Print the first line of the data below and every one after it, through the line containing "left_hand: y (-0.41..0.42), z", exactly as written.

#### Material to process ####

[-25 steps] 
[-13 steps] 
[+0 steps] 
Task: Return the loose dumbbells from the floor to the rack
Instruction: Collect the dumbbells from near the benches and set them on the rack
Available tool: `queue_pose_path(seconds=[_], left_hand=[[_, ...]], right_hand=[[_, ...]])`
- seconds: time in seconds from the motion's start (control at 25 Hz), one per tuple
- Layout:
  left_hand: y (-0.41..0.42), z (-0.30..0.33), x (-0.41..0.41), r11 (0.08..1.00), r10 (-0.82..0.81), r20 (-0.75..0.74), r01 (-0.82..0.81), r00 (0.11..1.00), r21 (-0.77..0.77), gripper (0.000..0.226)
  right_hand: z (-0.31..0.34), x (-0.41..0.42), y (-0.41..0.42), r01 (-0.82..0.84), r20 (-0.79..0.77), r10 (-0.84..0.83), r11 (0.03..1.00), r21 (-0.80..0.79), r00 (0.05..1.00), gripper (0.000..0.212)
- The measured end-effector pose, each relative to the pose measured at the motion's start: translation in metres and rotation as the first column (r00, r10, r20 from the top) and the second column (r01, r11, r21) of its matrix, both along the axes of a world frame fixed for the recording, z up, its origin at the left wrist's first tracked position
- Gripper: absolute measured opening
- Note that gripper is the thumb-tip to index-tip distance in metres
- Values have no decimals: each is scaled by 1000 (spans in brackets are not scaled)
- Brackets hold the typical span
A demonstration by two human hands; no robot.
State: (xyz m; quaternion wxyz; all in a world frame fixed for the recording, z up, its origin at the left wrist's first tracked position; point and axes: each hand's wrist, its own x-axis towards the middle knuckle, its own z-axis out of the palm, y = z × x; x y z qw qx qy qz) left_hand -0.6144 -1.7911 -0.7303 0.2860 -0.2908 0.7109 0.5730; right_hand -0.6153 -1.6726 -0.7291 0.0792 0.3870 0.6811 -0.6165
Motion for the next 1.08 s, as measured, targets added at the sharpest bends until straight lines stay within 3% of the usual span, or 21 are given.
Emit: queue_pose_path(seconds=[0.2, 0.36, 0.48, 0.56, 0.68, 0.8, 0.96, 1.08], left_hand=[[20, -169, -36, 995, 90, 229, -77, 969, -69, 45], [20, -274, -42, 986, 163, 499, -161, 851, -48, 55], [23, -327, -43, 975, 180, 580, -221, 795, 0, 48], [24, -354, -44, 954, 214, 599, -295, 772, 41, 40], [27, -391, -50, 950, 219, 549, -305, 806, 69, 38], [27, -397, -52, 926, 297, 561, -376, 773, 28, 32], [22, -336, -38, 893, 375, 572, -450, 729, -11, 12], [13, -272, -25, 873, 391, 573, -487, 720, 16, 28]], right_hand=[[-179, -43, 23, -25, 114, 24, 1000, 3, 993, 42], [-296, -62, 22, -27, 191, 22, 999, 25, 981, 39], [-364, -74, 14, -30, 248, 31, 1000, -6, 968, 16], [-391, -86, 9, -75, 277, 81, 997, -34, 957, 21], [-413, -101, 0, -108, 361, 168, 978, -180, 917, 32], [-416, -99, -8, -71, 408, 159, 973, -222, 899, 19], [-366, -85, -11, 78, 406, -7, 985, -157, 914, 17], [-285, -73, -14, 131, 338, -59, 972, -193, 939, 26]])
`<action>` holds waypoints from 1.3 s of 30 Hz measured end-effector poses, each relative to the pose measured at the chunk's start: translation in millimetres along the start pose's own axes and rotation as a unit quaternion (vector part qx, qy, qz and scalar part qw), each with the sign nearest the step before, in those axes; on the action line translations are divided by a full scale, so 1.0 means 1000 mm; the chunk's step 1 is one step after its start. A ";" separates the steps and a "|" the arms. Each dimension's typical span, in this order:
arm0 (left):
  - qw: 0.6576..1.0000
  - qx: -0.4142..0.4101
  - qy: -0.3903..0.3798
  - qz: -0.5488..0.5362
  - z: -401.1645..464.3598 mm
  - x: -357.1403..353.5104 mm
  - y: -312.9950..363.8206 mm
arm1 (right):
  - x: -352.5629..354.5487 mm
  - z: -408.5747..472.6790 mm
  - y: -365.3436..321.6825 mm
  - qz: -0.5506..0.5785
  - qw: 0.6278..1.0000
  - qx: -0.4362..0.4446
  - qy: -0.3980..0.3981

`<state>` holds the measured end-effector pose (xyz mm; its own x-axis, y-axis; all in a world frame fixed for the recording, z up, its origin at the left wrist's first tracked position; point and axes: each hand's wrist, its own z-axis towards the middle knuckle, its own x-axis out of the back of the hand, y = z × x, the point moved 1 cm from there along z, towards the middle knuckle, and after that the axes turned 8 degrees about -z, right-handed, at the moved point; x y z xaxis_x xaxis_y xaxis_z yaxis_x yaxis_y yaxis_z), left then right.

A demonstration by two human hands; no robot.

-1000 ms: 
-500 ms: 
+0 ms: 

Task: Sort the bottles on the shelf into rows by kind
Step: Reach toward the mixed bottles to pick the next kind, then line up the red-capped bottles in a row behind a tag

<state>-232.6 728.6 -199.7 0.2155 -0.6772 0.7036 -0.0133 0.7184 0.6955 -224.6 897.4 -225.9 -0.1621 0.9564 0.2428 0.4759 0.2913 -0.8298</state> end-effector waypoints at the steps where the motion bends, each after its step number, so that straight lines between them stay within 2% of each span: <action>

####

# Solved exercise
[-25 steps] 
[-13 steps] 
[+0 steps] 
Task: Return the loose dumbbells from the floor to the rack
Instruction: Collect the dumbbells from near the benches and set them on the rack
Available tool: `queue_pose_path(seconds=[_], left_hand=[[_, ...]], right_hand=[[_, ...]])`
- seconds: time in seconds from the motion's start (control at 25 Hz), one per tuple
- Layout:
  left_hand: y (-0.41..0.42), z (-0.30..0.33), x (-0.41..0.41), r11 (0.08..1.00), r10 (-0.82..0.81), r20 (-0.75..0.74), r01 (-0.82..0.81), r00 (0.11..1.00), r21 (-0.77..0.77), gripper (0.000..0.226)

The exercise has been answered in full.